_Brief_. In the data below, which lines hold the word "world"? Copy them.

_Given information_.

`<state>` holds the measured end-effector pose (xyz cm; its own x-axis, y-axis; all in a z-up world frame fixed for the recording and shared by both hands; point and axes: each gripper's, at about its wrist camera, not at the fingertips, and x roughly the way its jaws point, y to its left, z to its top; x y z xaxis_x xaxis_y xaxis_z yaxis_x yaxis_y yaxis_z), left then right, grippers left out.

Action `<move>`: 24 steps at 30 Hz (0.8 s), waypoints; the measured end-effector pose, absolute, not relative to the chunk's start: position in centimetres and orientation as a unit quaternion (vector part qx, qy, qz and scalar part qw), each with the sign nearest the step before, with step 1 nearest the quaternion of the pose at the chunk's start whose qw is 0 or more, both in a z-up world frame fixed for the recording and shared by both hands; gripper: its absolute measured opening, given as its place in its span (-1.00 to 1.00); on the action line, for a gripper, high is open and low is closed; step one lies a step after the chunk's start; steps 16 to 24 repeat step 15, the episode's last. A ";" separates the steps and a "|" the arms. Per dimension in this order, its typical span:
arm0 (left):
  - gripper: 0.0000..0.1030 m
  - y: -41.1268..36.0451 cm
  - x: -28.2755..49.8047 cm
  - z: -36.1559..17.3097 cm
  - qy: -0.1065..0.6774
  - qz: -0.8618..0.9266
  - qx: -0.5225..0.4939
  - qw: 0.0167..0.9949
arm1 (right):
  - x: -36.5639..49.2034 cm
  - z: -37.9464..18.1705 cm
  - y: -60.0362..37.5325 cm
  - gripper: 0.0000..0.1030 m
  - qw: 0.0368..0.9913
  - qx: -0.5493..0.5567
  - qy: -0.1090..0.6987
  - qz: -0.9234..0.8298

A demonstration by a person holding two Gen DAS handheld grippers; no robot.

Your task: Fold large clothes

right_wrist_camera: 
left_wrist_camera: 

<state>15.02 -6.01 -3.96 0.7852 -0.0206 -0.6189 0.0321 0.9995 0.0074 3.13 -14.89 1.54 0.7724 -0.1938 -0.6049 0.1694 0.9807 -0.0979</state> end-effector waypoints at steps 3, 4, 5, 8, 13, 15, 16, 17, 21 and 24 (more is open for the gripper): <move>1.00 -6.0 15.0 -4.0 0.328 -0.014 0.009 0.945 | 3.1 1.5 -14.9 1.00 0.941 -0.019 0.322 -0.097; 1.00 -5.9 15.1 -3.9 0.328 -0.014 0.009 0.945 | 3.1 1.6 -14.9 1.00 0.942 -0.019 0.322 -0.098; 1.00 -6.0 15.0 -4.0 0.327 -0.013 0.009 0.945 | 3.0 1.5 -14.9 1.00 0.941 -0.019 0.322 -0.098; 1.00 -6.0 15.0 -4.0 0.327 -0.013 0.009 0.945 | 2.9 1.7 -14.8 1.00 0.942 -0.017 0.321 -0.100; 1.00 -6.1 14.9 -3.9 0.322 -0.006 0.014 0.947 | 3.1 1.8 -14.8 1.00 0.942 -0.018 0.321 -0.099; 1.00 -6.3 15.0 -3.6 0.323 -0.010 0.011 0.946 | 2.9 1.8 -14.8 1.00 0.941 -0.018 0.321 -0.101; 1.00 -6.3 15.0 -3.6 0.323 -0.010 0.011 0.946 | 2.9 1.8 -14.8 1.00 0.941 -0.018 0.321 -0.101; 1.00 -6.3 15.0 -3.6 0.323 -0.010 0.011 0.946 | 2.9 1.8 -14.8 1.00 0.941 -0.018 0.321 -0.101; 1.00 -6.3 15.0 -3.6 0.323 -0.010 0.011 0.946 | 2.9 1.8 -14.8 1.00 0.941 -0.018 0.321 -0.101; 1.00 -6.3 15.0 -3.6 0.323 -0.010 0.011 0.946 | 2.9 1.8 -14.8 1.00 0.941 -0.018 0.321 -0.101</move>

_Response to this task_.
`<state>` holds the measured end-effector pose (xyz cm; its own x-axis, y-axis; all in a z-up world frame fixed for the recording and shared by both hands; point and axes: each gripper's, at about its wrist camera, not at the fingertips, and x roughly the way its jaws point, y to its left, z to its top; x y z xaxis_x xaxis_y xaxis_z yaxis_x yaxis_y yaxis_z), left then right, grippers left out.
Action `<move>`: 24 steps at 30 Hz (0.8 s), waypoints; the measured end-effector pose, absolute, not relative to the chunk's start: position in centimetres and orientation as a unit quaternion (vector part qx, qy, qz and scalar part qw), each with the sign nearest the step before, with step 1 nearest the quaternion of the pose at the chunk's start whose qw is 0 or more, both in a z-up world frame fixed for the recording and shared by both hands; gripper: its absolute measured opening, given as its place in its span (-1.00 to 1.00); on the action line, for a gripper, high is open and low is closed; step one lies a step after the chunk's start; steps 16 to 24 repeat step 15, the episode's last. A ";" separates the steps and a "|" the arms. Per dimension in this order, its typical span:

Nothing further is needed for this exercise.